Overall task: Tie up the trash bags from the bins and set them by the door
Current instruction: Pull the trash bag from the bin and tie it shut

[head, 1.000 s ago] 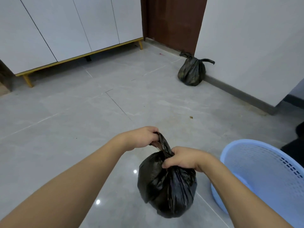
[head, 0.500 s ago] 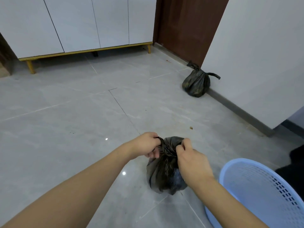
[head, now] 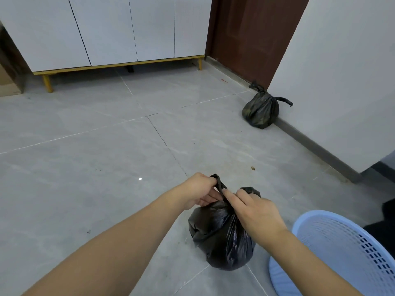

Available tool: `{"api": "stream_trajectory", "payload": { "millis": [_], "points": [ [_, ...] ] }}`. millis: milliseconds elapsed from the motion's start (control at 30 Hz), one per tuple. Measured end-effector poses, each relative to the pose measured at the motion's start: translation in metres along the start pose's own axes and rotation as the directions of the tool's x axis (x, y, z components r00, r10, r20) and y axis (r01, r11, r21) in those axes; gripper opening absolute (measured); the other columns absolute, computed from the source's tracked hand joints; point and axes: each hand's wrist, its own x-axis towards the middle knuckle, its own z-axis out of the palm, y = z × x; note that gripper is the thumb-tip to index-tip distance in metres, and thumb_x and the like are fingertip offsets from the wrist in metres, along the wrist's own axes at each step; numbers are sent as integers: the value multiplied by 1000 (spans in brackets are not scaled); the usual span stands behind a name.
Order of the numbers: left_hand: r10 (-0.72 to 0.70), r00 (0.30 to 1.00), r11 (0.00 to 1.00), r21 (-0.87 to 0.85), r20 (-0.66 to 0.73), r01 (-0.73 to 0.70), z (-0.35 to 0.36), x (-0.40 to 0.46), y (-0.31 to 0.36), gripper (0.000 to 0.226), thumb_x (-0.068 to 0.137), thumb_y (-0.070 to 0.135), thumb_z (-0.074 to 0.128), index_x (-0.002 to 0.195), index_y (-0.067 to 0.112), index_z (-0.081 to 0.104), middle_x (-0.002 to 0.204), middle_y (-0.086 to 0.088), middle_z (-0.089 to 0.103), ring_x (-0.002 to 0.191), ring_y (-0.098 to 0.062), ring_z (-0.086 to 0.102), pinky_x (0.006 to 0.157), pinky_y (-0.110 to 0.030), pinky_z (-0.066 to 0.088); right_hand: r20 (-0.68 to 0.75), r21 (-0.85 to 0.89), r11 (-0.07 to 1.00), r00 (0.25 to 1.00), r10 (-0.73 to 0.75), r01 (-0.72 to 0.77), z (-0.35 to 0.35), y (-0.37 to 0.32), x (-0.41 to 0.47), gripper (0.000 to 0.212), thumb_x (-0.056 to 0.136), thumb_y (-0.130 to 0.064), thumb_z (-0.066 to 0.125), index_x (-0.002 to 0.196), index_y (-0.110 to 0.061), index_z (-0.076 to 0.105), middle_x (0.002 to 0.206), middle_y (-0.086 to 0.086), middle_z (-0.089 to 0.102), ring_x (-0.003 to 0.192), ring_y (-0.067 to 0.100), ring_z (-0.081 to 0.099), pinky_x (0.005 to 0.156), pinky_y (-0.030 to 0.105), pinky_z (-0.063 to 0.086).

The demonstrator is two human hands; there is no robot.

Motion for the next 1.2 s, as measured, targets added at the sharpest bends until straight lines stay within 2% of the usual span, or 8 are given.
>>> {"api": "stream_trajectory", "payload": {
  "millis": [267, 533, 700, 833, 900, 1033, 1133, 1200],
  "points": [
    [-152, 988, 983, -104, 1, 151, 1, 1, -4, 13, 94, 22, 49, 85, 13, 49, 55, -1, 65, 40, -13, 48, 45, -22, 39, 127, -155, 974, 982, -143, 162, -9, 6, 11, 39, 38, -10, 83, 75, -14, 69, 62, 1, 56, 38, 17, 49, 33, 22, 27],
    [-98, 993, 995, -4, -59, 98, -16, 2, -4, 20, 84, 20, 55, 68, 17, 44, 51, 1, 49, 41, -13, 26, 45, -24, 21, 11, -136, 940, 950, -313, 311, -10, 19, 9, 76, 51, -6, 76, 123, -17, 56, 78, 3, 59, 46, 21, 50, 35, 27, 33],
    [-91, 995, 996, -8, -39, 91, -16, 2, -8, 20, 85, 20, 56, 68, 17, 45, 52, 0, 49, 42, -13, 27, 46, -25, 21, -79, -203, 895, 904, -419, 397, -10, 25, 10, 50, 58, -11, 76, 107, -13, 69, 78, 0, 61, 51, 20, 52, 38, 28, 43],
    [25, 999, 995, -94, 47, -21, -11, -4, -11, 8, 84, 16, 57, 90, 12, 60, 76, -2, 62, 58, -14, 47, 56, -26, 38, -84, -202, 924, 935, -346, 324, -12, 29, 12, 30, 66, -5, 59, 94, -10, 68, 78, 3, 60, 52, 20, 52, 37, 30, 41],
    [67, 994, 998, -11, 88, -66, -4, -7, -16, 33, 73, 19, 63, 105, 12, 63, 89, -2, 63, 74, -16, 56, 68, -29, 43, -58, -178, 947, 958, -282, 268, -15, 31, 14, 23, 62, -4, 63, 83, -11, 67, 75, 4, 59, 47, 20, 52, 35, 28, 36],
    [138, 983, 950, 264, 124, -167, 11, -8, -27, 14, 80, 15, 69, 91, 9, 65, 86, -6, 66, 78, -15, 62, 75, -27, 50, 124, -82, 991, 987, -98, 109, -13, 24, 14, 23, 66, -17, 77, 81, -14, 61, 84, 4, 58, 45, 22, 55, 35, 29, 30],
    [279, 957, 888, 358, 76, -288, 10, -4, -33, 6, 84, 9, 64, 80, 12, 60, 71, -1, 57, 63, -11, 52, 59, -23, 43, 201, 240, 968, 980, 18, -67, -6, 28, 14, 18, 87, -35, 55, 88, -17, 60, 108, -4, 53, 66, 22, 61, 52, 33, 44],
    [367, 929, 814, 466, 52, -348, 8, -4, -36, 6, 82, 13, 61, 79, 15, 57, 66, 4, 55, 59, -12, 49, 56, -24, 40, 298, 535, 815, 953, 64, -222, -7, 33, 13, 17, 84, -31, 59, 84, -15, 64, 107, -6, 57, 78, 17, 61, 70, 34, 49]
  ]
}}
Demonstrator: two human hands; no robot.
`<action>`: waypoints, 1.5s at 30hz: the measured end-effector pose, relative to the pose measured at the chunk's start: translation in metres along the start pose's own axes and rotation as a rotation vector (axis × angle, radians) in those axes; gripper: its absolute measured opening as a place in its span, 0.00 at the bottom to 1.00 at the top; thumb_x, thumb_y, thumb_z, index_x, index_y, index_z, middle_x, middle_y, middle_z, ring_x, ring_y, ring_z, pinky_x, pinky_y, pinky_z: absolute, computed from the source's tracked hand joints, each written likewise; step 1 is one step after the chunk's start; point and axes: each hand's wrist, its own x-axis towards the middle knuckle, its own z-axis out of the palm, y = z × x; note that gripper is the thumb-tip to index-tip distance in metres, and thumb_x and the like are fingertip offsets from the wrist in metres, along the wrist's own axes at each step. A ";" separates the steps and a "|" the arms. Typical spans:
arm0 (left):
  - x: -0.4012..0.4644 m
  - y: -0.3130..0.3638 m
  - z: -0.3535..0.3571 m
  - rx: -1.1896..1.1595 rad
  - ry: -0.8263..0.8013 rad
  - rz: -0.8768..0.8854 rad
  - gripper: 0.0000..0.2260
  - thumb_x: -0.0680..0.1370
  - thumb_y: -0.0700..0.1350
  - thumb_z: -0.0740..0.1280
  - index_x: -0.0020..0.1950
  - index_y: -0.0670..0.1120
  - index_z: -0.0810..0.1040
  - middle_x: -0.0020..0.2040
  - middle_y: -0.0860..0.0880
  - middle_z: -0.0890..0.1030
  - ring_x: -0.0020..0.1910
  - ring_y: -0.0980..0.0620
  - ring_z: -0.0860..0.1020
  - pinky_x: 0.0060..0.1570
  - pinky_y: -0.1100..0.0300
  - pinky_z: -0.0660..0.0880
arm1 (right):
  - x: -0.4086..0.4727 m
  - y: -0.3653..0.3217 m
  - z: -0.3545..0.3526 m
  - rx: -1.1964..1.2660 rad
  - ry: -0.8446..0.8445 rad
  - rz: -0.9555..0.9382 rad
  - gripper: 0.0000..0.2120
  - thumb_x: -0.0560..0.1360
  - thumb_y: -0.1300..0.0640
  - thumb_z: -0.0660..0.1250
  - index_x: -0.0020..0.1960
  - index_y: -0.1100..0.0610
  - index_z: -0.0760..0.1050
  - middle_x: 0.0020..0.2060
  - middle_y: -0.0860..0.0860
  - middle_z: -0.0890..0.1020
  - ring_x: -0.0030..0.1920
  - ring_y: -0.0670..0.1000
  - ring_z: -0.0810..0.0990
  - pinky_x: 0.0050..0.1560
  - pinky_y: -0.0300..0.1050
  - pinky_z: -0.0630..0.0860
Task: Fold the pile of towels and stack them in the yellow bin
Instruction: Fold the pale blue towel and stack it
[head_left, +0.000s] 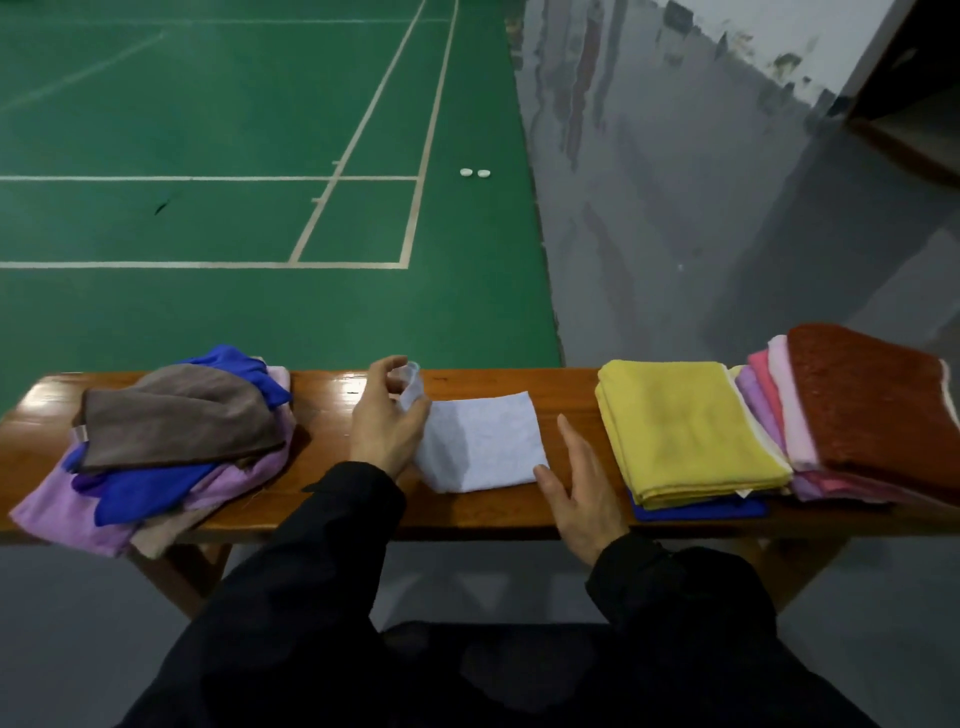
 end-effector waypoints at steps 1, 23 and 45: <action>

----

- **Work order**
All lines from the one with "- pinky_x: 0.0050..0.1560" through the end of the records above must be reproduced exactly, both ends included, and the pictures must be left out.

- **Expected answer**
  - pinky_x: 0.0050..0.1560
  - pinky_y: -0.0300..0.1050
  - pinky_z: -0.0630..0.0860
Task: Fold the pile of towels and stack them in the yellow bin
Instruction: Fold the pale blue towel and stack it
[head_left, +0.000s] 
 end-effector waypoints at steps 1, 23 and 45: <action>

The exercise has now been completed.